Zinc dissolves in acid according to the balanced equation.
Zn(s)+ 2H(aq)-> Zn(aq) + H2(g)
a sample of zinc is placed in a ice calorimeter. If 0.0657g of zinc causes a decrease of 0.109ml in the ice/water volume of the calorimeter, what is the enthalpy change, per mole of zinc, for the above reaction per mole of zinc.
.109mL times 3.68kJ released for every mL = .40112kJ released by reaction
3.68kJ is given already.
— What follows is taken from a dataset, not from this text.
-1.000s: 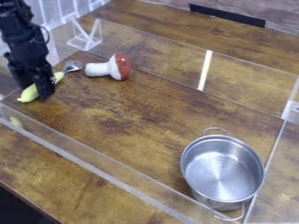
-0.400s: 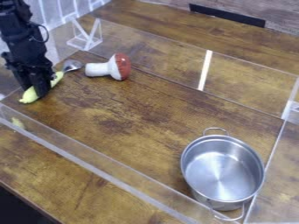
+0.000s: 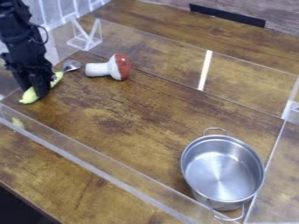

It is the amount of energy released per mL
Take the calculated .401kJ and divide by moles of Zn which is mass\molar mass
This gives delta H per mol of Zn
To determine the enthalpy change per mole of zinc for the given reaction, we need to calculate the amount of heat released when 0.0657g of zinc reacts.
First, we need to convert the mass of zinc to moles. To do this, we use the molar mass of zinc (65.38 g/mol):
moles of zinc = mass of zinc / molar mass of zinc
= 0.0657g / 65.38 g/mol
≈ 0.001003 mol
Next, we need to determine the volume of the water/ice mixture. Since the decrease in volume is given as 0.109 mL, we assume that the entire decrease is due to the melting of ice. Thus, the water/ice volume used for the reaction is 0.109 mL.
Now, we can calculate the enthalpy change per mole of zinc using the equation:
enthalpy change = -(heat released / moles of zinc)
To calculate the heat released, we can use the equation:
heat released = mass of water/ice mixture * specific heat capacity of water * temperature change
The specific heat capacity of water is approximately 4.18 J/g°C. The temperature change can be determined by assuming that the reaction caused all the ice to melt and that the heat released was absorbed by the ice/water mixture. The heat absorbed by the ice/water mixture is equal to the heat released by the reaction:
heat released = heat absorbed
Using the equation:
heat absorbed = mass of water/ice mixture * specific heat capacity of water * temperature change
We can rearrange the equation to solve for the temperature change:
temperature change = heat absorbed / (mass of water/ice mixture * specific heat capacity of water)
Given that the density of water is approximately 1 g/mL, the mass of the water/ice mixture can be calculated as:
mass of water/ice mixture = volume of water/ice mixture * density of water
= 0.109 mL * 1 g/mL
= 0.109 g
Let's assume that the specific heat capacity of the water is constant at 4.18 J/g°C. Now, we can calculate the temperature change:
temperature change = heat released / (0.109 g * 4.18 J/g°C)
Next, we need to calculate the heat released using the equation:
heat released = q = mass of zinc * molar enthalpy change
Given that we have 0.001003 mol of zinc and we are trying to find the molar enthalpy change, we can rearrange the equation to solve for the molar enthalpy change:
molar enthalpy change = heat released / moles of zinc
= q / 0.001003 mol
Finally, substitute the calculated values into the equation to find the molar enthalpy change.